Se il grado di civiltà di un Paese si misura anche dal livello delle prestazioni sanitarie che offre ai cittadini, allora in Italia siamo messi veramente male. Non che ci fosse bisogno di conferme, ma quanto è successo a Roma è la fedele e impietosa fotografia di un sistema allo sfascio: al pronto soccorso del Policlinico Umberto I, una donna in coma dopo un trauma cranico è stata trovata dai senatori Marino e Gramazio legata a una barella con delle lenzuola e senza nutrizione da quattro giorni, in attesa che si liberasse un posto letto.
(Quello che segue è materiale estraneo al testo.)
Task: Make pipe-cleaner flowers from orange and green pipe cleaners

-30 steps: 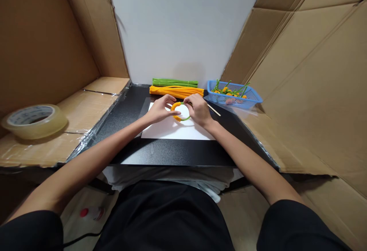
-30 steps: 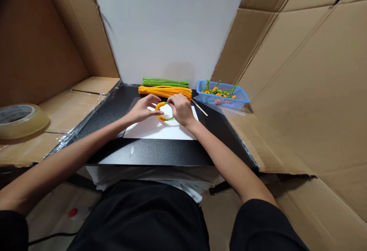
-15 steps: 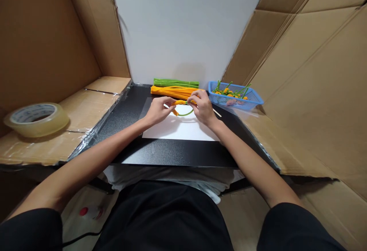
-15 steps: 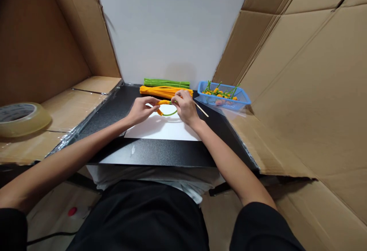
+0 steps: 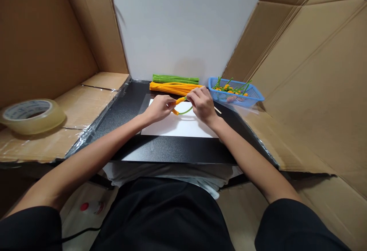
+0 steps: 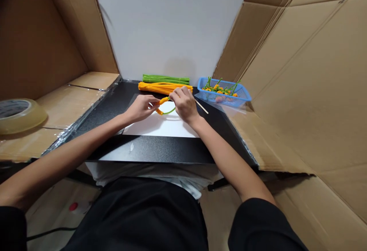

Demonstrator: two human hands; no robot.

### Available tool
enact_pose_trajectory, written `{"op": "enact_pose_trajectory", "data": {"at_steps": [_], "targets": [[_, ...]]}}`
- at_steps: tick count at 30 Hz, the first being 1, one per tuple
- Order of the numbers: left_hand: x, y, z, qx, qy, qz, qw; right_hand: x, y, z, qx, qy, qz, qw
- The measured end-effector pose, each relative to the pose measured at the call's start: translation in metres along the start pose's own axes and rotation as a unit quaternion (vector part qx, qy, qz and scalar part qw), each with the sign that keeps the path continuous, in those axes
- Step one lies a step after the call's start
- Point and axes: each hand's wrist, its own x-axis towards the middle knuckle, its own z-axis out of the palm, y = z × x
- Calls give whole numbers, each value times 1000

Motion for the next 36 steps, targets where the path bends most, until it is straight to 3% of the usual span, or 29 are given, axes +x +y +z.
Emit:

Una vicenda di una gravità inaudita, una vergogna indegna di un Paese che vuole dirsi civile. Il diritto alla salute è riconosciuto dalla nostra Costituzione come un diritto inalienabile dell’individuo, all’art. 32 è infatti scritto: “La Repubblica tutela la salute come fondamentale diritto dell’individuo e interesse della collettività e garantisce le cure agli indigenti”. All’Umberto I è stato dunque negato un diritto costituzionale a una donna e non c’è giustificazione che tenga.

Il problema è che anni di politiche fallimentari e di commistioni di interessi hanno ridotto la sanità pubblica allo stremo. Il primo malato grave, oggi, in Italia, è proprio il sistema sanitario. Ma cosa è successo? E’ successo che invece di fare riforme serie, di tagliare le spese inutili e i tanti sprechi, si è lasciato campo libero a vergognosi giochi di potere e si è agito con tagli indiscriminati, ottenendo come unico risultato la riduzione di posti letto, la chiusura di diversi ospedali, il blocco degli investimenti e delle assunzioni. Ossia, un servizio del tutto inefficiente, come dimostra il caso di Roma, mentre i punti di eccellenza non riescono a nascondere intrallazzi, clientelismi, sprechi, corruzione.

Il punto è che l’idea della Sanità pubblica come costo si è rivelata fallimentare, è ora di considerarla un investimento. Bisogna tornare a dare risorse al comparto, ma bisogna farlo attraverso scelte e strategie nuove. Una delle priorità è riscrivere il meccanismo di nomina dei direttori generali delle aziende sanitarie: la selezione non può essere politica ma deve essere affidata a organismi terzi, realmente indipendenti, altrimenti si rischia di mettere una toppa peggiore del buco. Solo così si può scardinare il sistema della malasanità che porta disservizi, spese più alte e, inevitabilmente, tagli ai servizi. Solo così si può tornare a garantire ai cittadini il diritto alla salute, come è scritto nella Costituzione.